Especialistas criticam a minuta de resolução que circula agora por considerar que ela não aplica as regras da livre concorrência. A lei diz que serão concedidas autorizações salvo os casos de inviabilidade operacional e econômica, mas a aplicação do conceito é questionada.
“Em agosto deste ano, quando a ANTT reabriu a consulta pública, ela subverteu totalmente esse conceito, trazendo uma análise prévia da possibilidade de concorrência”, explica André Porto, presidente da Associação Brasileira de Mobilidade e Tecnologia (Amobitec).
A proposta estabelece um número de “vagas” para as empresas em cada linha, antes mesmo de abrir o trecho para concorrência. Isso interfere no desenho das redes de serviços, uma vez que restringe o acesso a diversas linhas. Os critérios utilizados para indicar o número de empresas seriam desatualizados, com cálculos de índices de eficiência e ocupação.

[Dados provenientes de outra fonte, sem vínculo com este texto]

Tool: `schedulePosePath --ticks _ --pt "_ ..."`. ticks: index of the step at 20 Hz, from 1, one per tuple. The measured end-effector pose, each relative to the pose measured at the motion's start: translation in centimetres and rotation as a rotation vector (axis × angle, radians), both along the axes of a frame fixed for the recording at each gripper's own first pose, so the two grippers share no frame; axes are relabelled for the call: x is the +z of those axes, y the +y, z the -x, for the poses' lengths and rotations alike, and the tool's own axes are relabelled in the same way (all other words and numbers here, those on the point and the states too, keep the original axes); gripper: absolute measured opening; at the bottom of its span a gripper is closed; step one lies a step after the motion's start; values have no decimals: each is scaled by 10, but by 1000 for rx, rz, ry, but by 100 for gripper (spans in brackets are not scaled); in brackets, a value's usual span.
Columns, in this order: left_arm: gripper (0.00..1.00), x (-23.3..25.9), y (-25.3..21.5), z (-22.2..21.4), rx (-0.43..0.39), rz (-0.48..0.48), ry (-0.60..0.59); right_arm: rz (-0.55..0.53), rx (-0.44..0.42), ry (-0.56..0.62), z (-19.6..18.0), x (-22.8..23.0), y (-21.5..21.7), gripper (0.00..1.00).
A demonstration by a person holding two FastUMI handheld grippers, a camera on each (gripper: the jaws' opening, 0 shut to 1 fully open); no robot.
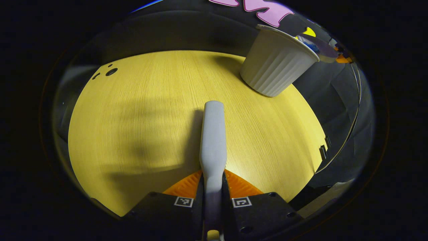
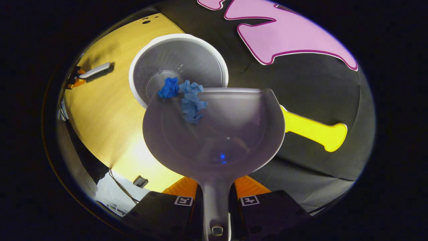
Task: Pick up the small broom and dustpan from the desktop, sweep the trash into the dustpan with the broom, and then empty the trash into the garbage bin.
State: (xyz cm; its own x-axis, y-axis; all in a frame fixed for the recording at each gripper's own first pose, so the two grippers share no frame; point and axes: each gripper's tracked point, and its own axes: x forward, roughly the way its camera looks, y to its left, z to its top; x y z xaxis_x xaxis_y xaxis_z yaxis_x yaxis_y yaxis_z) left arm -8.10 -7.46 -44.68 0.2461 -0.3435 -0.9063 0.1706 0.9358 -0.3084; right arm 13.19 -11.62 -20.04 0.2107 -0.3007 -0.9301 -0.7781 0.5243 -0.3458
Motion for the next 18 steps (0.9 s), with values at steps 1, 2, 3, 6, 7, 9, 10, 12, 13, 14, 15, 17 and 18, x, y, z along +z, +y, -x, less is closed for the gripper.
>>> schedulePosePath --ticks 1,2,3,6,7,9,10,12,13,14,15,17,18 --pt "31 1 0 2 5 2 2 2 4 6 -1 -1 -1 36" --pt "28 0 0 3 8 4 1 7 10 9 -3 -2 -1 36" --pt "28 0 1 4 11 4 2 8 12 9 -5 -2 0 36" --pt "28 0 1 6 14 1 2 8 7 7 -5 -3 1 36" --pt "28 0 2 5 15 0 0 10 8 5 -5 -3 0 36" --pt "31 -2 2 5 16 -3 0 -1 0 -12 -5 -3 -1 36" --pt "28 -2 2 5 17 -4 -1 -18 -14 -25 -4 -4 -2 36" --pt "28 -2 2 5 19 -7 -1 -77 -84 -46 1 -7 -4 36" --pt "28 -2 3 4 20 -10 -1 -119 -130 -53 3 -9 -4 36" --pt "28 -3 3 4 20 -14 -2 -168 -178 -68 5 -11 -3 36" --pt "28 -2 2 4 19 -16 -2 -223 -232 -81 8 -12 -5 36" --pt "28 -2 3 4 15 -22 -1 -344 -357 -114 18 -6 -4 36" --pt "28 -3 3 4 14 -25 -1 -404 -412 -128 24 -3 -1 36"
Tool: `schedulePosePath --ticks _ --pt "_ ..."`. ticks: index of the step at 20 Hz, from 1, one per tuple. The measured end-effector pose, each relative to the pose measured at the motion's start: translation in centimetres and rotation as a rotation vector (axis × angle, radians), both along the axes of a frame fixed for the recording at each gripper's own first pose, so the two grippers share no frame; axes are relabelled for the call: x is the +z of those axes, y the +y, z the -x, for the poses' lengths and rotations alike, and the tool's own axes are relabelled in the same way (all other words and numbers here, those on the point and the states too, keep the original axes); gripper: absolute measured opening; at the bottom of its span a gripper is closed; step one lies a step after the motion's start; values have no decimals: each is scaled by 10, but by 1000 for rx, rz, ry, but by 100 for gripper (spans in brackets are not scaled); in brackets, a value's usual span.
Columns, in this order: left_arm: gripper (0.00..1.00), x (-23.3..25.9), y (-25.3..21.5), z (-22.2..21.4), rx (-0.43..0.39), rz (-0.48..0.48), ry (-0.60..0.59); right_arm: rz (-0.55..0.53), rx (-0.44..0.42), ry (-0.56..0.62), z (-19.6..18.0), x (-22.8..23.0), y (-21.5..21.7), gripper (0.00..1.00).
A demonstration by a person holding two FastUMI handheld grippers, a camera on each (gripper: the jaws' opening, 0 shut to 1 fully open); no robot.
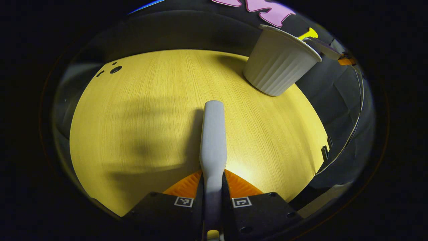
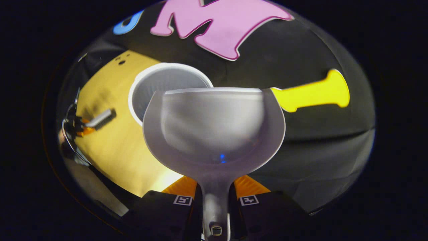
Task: Pick up the small broom and dustpan from the desktop, sweep the trash into the dustpan with the broom, and then empty the trash into the garbage bin.
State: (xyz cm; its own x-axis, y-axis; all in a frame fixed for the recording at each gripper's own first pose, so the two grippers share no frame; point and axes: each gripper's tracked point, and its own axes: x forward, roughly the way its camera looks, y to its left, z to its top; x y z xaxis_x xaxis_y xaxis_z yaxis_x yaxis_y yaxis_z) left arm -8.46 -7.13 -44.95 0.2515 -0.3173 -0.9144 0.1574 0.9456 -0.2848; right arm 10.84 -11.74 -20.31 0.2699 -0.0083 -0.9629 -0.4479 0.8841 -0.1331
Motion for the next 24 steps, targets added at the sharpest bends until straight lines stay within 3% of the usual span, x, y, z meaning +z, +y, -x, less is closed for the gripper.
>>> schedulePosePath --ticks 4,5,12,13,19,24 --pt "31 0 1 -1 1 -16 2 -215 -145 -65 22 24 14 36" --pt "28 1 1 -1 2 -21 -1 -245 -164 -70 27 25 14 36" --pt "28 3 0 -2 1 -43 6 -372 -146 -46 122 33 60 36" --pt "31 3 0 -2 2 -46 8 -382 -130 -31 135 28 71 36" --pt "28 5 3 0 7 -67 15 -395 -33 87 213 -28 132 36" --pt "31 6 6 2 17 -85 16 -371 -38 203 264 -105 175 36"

Antes de deixar o Conselho Administrativo de Defesa Econômica (Cade) — órgão responsável pela defesa da livre concorrência — o conselheiro Luiz Braido se manifestou afirmando não haver motivo para “dificultar a entrada de novas empresas”, sendo que a competência do órgão regulador seria a de garantir qualidade e capacidade econômica das empresas.
O Ministério da Fazenda também indicou que a minuta que a ANTT tinha colocado em consulta pública eram ruim para a concorrência e para o desenvolvimento do serviço no Brasil. O Ministério do Desenvolvimento, Indústria, Comércio e Serviços (MDIC) fez uma manifestação no mesmo sentido, afirmando que a forma de regulação estava equivocada. Já o MPF alegou que o regime proposto pela ANTT é mais anticoncorrencial que o regime de licitação.
A avaliação é de que a minuta do texto que está circulando é ainda pior do que o documento que foi colocado em consulta pública em agosto.
André Porto, da Amobitec, avalia que corre-se o risco de aprovar um marco regulatório que vai representar retrocessos.
“Infelizmente, ao que parece, a gente está caminhando para uma votação acelerada, de um processo que é extremamente importante, no dia 21, prévia de recesso”, diz ele. “Se realmente essas mudanças que estão sendo publicadas se concretizarem, a gente vai para um cenário tráfico de manutenção dos oligopólios que hoje já existem. Isso é fato que vai acontecer se os termos dessa minuta se confirmarem. Quem perde é o consumidor”, completa.
As empresas pedem mais transparência no processo, com mais espaço de contribuições. Na agenda regulatória, há compromisso de que esse processo será finalizado em 2023. Há um termo de compromisso assinado com o MPF para deliberar o assunto até o fim do ano.
A ANTT foi procurada pela reportagem para comentar o novo marco do TRIP, mas não deu retorno. O espaço segue aberto.
Pandemia e aéreas
A concorrência das novas empresas chegou em meio à crise enfrentada pelas companhias de transporte de passageiros, que chegaram a ficar paralisadas por três meses em 2020, durante a pandemia de Covid-19.
As empresas que funcionam via app alegam que a abertura do mercado se impõe ainda mais na atual conjuntura do país, em um momento em que as passagens aéreas estão altas e o governo federal tem adotado medidas para barateá-las.
Aéreas prometem a ministro plano para reduzir preço das passagens
Startups como a Buser buscam baratear o transporte interurbano no Brasil, voltado especialmente às classes mais baixas da população brasileira, que viajam pelo país de ônibus em razão do preço.
“Via de regra, o público-alvo é a população de mais baixa renda, que não tem acesso ao transporte aéreo, mas eu diria que isso não é uma exclusividade, especialmente em um país de dimensões continentais como o Brasil”, pondera André Porto. “Além de caro, o transporte aéreo não consegue atender todas as cidades. Então, mesmo a população de classe alta também se locomove de ônibus, porque às vezes não tem opção de ir de avião”.
Brasileira, a Buser entrou em operação em 2017. Hoje, seus maiores mercados são: São Paulo, Minas Gerais e Rio de Janeiro.